== Exercise objective ==
Scan the material and copy out each line where the word "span" occurs.

== Dataset section ==
= Beginning of Section =

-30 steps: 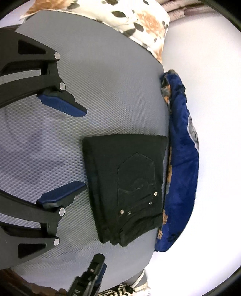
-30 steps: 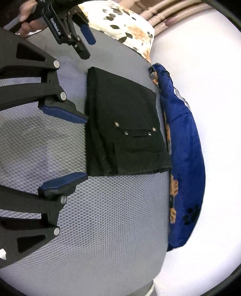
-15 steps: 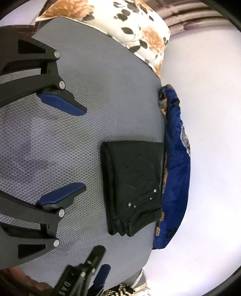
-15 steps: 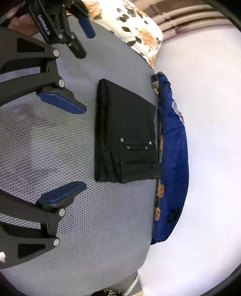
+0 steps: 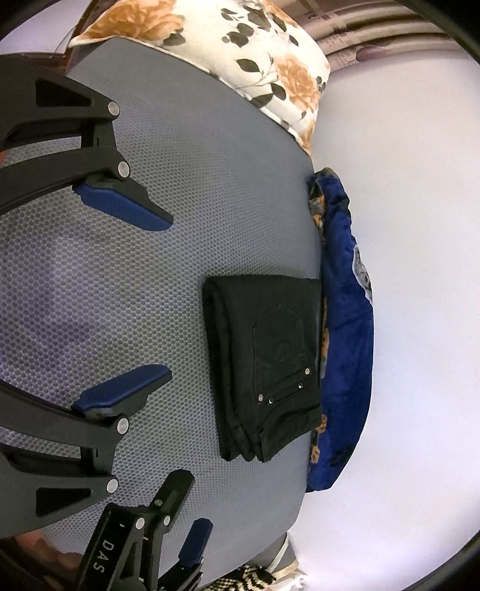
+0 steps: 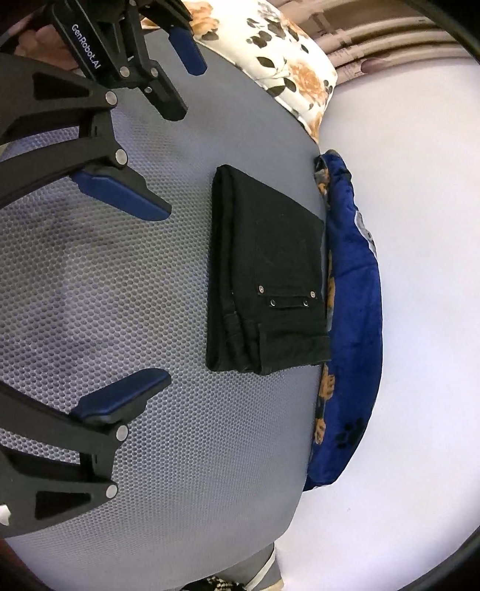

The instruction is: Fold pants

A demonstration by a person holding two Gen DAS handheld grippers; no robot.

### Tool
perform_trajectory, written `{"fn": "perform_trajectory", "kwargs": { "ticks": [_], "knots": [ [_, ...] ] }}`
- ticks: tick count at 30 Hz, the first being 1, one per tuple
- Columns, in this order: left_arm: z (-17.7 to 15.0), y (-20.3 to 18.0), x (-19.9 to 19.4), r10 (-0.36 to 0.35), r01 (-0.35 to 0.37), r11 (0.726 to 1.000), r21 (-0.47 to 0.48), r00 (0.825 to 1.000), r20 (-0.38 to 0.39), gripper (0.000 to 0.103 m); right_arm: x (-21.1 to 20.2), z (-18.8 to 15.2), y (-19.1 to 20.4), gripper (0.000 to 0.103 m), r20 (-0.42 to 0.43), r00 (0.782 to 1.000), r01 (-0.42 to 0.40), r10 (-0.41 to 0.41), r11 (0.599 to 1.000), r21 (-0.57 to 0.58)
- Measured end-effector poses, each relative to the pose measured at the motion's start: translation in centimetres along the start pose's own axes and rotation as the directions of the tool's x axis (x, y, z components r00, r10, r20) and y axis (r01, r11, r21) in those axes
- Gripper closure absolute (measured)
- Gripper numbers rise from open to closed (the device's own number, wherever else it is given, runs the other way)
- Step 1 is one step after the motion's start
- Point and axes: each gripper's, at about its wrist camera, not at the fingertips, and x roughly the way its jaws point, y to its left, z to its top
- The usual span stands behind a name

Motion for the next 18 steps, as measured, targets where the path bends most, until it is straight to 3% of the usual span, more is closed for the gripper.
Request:
{"fn": "perform_trajectory", "kwargs": {
  "ticks": [18],
  "knots": [
    [-0.18,-0.31,-0.12,0.031,-0.031,0.999,0.008,0.999,0.023,0.028,0.52,-0.52,-0.15,0.023,-0.023,1.000,0.001,-0.001,1.000,0.008]
  ]
}}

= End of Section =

== Response ==
- The usual span stands behind a name
Motion for the next 18 steps, as measured, targets where the path bends most, until it is straight to 3% of the usual span, more is closed for the gripper.

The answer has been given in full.